• _COLLECTED MATERIAL_

= = = = = = =

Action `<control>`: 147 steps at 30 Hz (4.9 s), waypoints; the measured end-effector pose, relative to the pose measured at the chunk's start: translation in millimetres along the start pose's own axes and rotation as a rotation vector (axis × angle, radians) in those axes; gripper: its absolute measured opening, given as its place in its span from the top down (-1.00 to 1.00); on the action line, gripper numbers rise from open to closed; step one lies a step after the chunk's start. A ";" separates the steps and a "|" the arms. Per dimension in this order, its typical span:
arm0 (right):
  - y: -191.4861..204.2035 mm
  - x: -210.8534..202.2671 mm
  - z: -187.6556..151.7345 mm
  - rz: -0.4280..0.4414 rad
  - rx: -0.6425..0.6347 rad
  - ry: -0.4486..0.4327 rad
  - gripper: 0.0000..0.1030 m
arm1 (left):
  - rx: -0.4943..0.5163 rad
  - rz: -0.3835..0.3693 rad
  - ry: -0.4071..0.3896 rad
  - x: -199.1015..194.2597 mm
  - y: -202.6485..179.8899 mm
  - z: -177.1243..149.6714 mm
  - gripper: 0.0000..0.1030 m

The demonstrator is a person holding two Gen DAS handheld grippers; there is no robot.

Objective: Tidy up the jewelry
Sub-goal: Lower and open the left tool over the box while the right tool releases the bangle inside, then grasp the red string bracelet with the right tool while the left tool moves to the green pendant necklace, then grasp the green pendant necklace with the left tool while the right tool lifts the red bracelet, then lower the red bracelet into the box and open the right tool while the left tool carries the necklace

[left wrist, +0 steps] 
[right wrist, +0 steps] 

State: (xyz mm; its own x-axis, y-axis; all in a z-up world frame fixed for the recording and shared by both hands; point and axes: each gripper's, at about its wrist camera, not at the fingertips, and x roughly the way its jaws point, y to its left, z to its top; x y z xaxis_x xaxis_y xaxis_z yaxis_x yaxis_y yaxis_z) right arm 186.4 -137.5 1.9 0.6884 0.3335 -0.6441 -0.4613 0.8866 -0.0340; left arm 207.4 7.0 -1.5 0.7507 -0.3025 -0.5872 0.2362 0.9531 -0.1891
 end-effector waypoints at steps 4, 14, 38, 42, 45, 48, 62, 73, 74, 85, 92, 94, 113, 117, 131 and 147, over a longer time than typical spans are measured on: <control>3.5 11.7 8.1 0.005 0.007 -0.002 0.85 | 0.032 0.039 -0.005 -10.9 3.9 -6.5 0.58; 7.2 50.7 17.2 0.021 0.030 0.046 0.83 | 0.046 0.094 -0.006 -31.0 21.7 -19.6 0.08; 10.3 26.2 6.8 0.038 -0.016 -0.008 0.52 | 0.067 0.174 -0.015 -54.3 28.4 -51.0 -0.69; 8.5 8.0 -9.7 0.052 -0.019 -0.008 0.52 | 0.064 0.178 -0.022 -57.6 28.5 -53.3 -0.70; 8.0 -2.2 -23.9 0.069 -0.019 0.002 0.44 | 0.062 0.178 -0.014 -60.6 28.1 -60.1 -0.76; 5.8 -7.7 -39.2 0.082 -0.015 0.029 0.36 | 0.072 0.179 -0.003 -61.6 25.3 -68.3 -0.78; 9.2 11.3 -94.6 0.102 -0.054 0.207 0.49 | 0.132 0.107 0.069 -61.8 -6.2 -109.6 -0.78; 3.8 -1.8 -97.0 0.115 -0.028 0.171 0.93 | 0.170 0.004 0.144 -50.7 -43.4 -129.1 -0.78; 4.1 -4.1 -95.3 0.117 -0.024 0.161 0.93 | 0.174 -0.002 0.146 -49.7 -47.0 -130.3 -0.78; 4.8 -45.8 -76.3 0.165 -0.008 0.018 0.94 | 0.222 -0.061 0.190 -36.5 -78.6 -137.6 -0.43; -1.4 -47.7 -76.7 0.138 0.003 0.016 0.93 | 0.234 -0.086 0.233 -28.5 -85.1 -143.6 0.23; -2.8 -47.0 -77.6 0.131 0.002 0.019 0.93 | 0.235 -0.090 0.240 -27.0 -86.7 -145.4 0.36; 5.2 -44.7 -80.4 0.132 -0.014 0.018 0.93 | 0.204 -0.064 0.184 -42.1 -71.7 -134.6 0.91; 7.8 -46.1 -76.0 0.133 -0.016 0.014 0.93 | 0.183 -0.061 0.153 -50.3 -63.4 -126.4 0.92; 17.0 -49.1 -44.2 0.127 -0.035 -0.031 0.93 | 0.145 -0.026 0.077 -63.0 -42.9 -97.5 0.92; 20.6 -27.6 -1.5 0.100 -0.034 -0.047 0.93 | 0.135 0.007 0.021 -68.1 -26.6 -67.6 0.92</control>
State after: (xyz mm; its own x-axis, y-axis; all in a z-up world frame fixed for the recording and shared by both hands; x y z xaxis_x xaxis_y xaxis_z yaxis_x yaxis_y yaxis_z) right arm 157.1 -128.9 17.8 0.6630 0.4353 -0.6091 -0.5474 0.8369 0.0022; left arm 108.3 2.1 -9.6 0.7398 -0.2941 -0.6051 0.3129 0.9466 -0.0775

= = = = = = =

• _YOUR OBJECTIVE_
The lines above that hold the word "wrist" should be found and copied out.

• _TASK ANSWER_
[left wrist, +0 steps] 
[right wrist, +0 steps] 
State: (xyz mm; its own x-axis, y-axis; all in a z-up world frame fixed for the recording and shared by both hands; point and axes: each gripper's, at about its wrist camera, not at the fingertips, and x roughly the way its jaws point, y to its left, z to its top; x y z xaxis_x xaxis_y xaxis_z yaxis_x yaxis_y yaxis_z) right arm 186.4 -137.5 1.9 0.6884 0.3335 -0.6441 -0.4613 0.8866 -0.0340; left arm 207.4 7.0 -1.5 0.7507 -0.3025 -0.5872 0.2362 0.9531 -0.1891

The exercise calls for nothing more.